## What is being asked
Return the listing below exactly as it stands. Pictures stay out.

## Excerpted data
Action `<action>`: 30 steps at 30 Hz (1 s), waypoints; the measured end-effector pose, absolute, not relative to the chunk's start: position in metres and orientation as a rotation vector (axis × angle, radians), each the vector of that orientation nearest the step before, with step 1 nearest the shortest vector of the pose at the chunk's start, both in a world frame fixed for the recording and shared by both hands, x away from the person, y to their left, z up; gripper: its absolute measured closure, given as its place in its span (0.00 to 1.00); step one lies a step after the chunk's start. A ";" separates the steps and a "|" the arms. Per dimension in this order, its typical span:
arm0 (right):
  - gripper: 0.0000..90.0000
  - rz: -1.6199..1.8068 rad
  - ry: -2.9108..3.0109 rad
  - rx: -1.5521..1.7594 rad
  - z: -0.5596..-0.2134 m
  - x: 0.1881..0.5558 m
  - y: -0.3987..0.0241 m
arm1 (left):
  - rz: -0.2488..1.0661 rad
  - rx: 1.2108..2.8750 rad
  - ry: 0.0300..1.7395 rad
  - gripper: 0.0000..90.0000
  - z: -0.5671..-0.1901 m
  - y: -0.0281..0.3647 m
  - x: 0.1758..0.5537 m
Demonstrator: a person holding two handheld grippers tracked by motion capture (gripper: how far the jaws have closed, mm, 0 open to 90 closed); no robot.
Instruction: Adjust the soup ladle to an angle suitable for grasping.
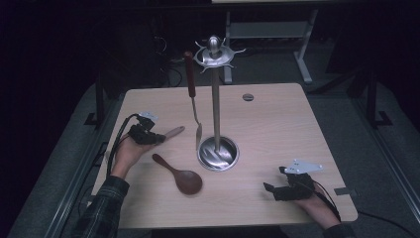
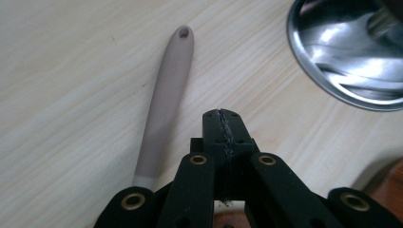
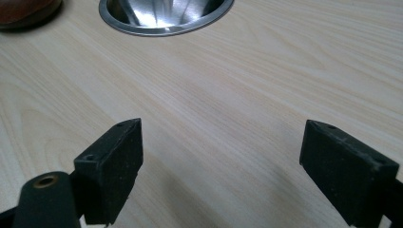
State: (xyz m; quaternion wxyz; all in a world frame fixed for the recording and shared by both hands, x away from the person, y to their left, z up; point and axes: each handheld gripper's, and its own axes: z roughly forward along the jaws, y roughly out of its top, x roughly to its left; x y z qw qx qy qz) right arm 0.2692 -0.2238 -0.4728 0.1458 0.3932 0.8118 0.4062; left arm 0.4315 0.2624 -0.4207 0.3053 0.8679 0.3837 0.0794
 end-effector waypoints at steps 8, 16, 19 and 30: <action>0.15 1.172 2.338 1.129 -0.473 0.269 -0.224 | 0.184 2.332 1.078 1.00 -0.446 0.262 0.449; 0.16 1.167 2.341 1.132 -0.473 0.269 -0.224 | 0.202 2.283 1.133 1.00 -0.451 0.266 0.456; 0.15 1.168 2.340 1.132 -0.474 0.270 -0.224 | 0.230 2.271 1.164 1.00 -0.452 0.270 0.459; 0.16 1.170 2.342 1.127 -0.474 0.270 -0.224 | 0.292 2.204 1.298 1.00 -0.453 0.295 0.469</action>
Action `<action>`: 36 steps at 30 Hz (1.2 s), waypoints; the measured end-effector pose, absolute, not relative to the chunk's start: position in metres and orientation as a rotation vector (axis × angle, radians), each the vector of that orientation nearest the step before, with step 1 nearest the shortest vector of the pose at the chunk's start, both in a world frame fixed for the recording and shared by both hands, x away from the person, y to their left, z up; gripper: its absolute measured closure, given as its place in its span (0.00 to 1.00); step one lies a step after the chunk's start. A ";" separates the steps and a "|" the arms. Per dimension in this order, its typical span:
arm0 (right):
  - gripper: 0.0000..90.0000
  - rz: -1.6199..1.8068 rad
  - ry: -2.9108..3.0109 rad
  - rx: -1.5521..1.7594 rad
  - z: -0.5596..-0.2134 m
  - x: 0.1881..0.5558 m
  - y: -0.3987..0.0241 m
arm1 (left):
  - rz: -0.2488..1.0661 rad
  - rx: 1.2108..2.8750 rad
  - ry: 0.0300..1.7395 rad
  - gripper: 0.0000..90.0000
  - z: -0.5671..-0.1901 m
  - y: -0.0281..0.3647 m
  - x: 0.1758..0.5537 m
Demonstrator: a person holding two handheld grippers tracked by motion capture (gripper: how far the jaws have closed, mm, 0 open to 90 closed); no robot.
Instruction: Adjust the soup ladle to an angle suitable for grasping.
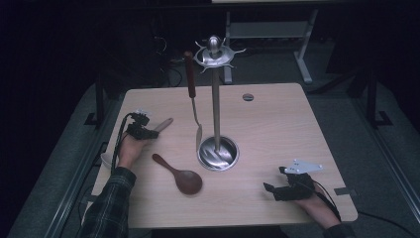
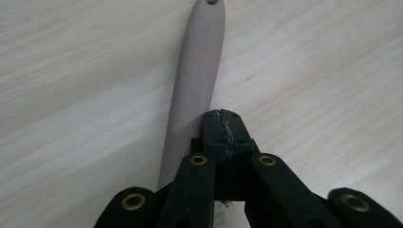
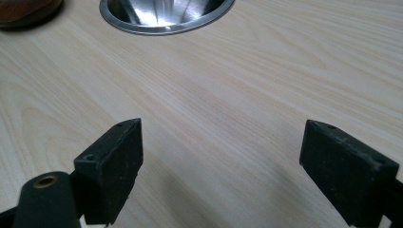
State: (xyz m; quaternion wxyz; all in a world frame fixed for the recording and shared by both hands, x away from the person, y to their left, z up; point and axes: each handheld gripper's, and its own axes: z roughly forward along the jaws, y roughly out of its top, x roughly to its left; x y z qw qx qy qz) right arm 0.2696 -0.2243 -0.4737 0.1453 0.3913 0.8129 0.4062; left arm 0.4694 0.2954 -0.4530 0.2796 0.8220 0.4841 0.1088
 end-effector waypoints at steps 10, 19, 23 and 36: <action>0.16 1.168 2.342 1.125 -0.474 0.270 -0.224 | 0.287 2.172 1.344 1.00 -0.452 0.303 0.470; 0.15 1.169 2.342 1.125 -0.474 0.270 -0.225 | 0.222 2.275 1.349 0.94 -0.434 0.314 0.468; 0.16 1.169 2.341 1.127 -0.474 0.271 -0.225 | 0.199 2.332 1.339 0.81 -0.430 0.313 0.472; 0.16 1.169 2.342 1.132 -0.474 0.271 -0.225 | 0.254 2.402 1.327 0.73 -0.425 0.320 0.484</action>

## Answer for the task
Action `<action>`: 30 steps at 30 Hz (1 s), waypoints; the measured end-effector pose, absolute, not relative to the chunk's start: position in metres and orientation as a rotation vector (axis × angle, radians), each the vector of that orientation nearest the step before, with step 1 nearest the shortest vector of the pose at the chunk's start, both in a world frame fixed for the recording and shared by both hands, x away from the person, y to their left, z up; gripper: its absolute measured closure, given as its place in its span (0.00 to 1.00); step one lies a step after the chunk's start. A ";" separates the steps and a "|" the arms. Per dimension in this order, its typical span:
arm0 (right):
  - gripper: 0.0000..90.0000
  - rz: -1.6199..1.8068 rad
  - ry: -2.9108..3.0109 rad
  - rx: -1.5521..1.7594 rad
  - z: -0.5596..-0.2134 m
  - x: 0.1881..0.5558 m
  - y: -0.3987..0.0241 m
arm1 (left):
  - rz: -0.2488..1.0661 rad
  - rx: 1.2108..2.8750 rad
  - ry: 0.0300..1.7395 rad
  - gripper: 0.0000..90.0000
  - z: -0.5671..-0.1901 m
  - y: -0.0281..0.3647 m
  - x: 0.1758..0.5537 m
Demonstrator: a person holding two handheld grippers tracked by motion capture (gripper: how far the jaws have closed, mm, 0 open to 90 closed); no robot.
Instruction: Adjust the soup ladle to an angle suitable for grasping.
State: (xyz m; quaternion wxyz; all in a world frame fixed for the recording and shared by both hands, x away from the person, y to their left, z up; point and axes: each handheld gripper's, and its own axes: z roughly forward along the jaws, y roughly out of its top, x roughly to its left; x y z qw qx qy qz) right arm 0.2692 -0.2238 -0.4728 0.1458 0.3932 0.8118 0.4062; left arm 0.4315 0.2624 -0.4207 0.3053 0.8679 0.3837 0.0794
 end-effector waypoints at steps 8, 16, 19 and 30: <action>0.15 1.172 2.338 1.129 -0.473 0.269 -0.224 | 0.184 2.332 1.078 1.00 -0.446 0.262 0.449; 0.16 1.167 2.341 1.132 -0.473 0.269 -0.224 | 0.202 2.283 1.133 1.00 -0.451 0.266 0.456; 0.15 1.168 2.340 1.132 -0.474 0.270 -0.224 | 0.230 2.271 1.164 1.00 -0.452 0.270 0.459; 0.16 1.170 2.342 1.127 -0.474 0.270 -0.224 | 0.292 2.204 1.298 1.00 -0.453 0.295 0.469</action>
Action `<action>`: 36 steps at 30 Hz (1.2 s), waypoints; the measured end-effector pose, absolute, not relative to the chunk's start: position in metres and orientation as a rotation vector (axis × angle, radians), each the vector of that orientation nearest the step before, with step 1 nearest the shortest vector of the pose at the chunk's start, both in a world frame fixed for the recording and shared by both hands, x away from the person, y to their left, z up; gripper: its absolute measured closure, given as its place in its span (0.00 to 1.00); step one lies a step after the chunk's start. A ";" separates the steps and a "|" the arms. Per dimension in this order, its typical span:
arm0 (right):
  - gripper: 0.0000..90.0000
  - rz: -1.6199..1.8068 rad
  - ry: -2.9108..3.0109 rad
  - rx: -1.5521..1.7594 rad
  - z: -0.5596..-0.2134 m
  - x: 0.1881..0.5558 m
  - y: -0.3987..0.0241 m
arm1 (left):
  - rz: -0.2488..1.0661 rad
  - rx: 1.2108..2.8750 rad
  - ry: 0.0300..1.7395 rad
  - gripper: 0.0000..90.0000
  - z: -0.5671..-0.1901 m
  - y: -0.0281..0.3647 m
  - x: 0.1758..0.5537 m
Demonstrator: a person holding two handheld grippers tracked by motion capture (gripper: how far the jaws have closed, mm, 0 open to 90 closed); no robot.
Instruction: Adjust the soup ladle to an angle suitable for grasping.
State: (xyz m; quaternion wxyz; all in a world frame fixed for the recording and shared by both hands, x away from the person, y to their left, z up; point and axes: each handheld gripper's, and its own axes: z roughly forward along the jaws, y roughly out of its top, x roughly to its left; x y z qw qx qy qz) right arm 0.2696 -0.2243 -0.4737 0.1453 0.3913 0.8129 0.4062; left arm 0.4694 0.2954 -0.4530 0.2796 0.8220 0.4841 0.1088
 end-effector waypoints at steps 10, 19, 23 and 36: <action>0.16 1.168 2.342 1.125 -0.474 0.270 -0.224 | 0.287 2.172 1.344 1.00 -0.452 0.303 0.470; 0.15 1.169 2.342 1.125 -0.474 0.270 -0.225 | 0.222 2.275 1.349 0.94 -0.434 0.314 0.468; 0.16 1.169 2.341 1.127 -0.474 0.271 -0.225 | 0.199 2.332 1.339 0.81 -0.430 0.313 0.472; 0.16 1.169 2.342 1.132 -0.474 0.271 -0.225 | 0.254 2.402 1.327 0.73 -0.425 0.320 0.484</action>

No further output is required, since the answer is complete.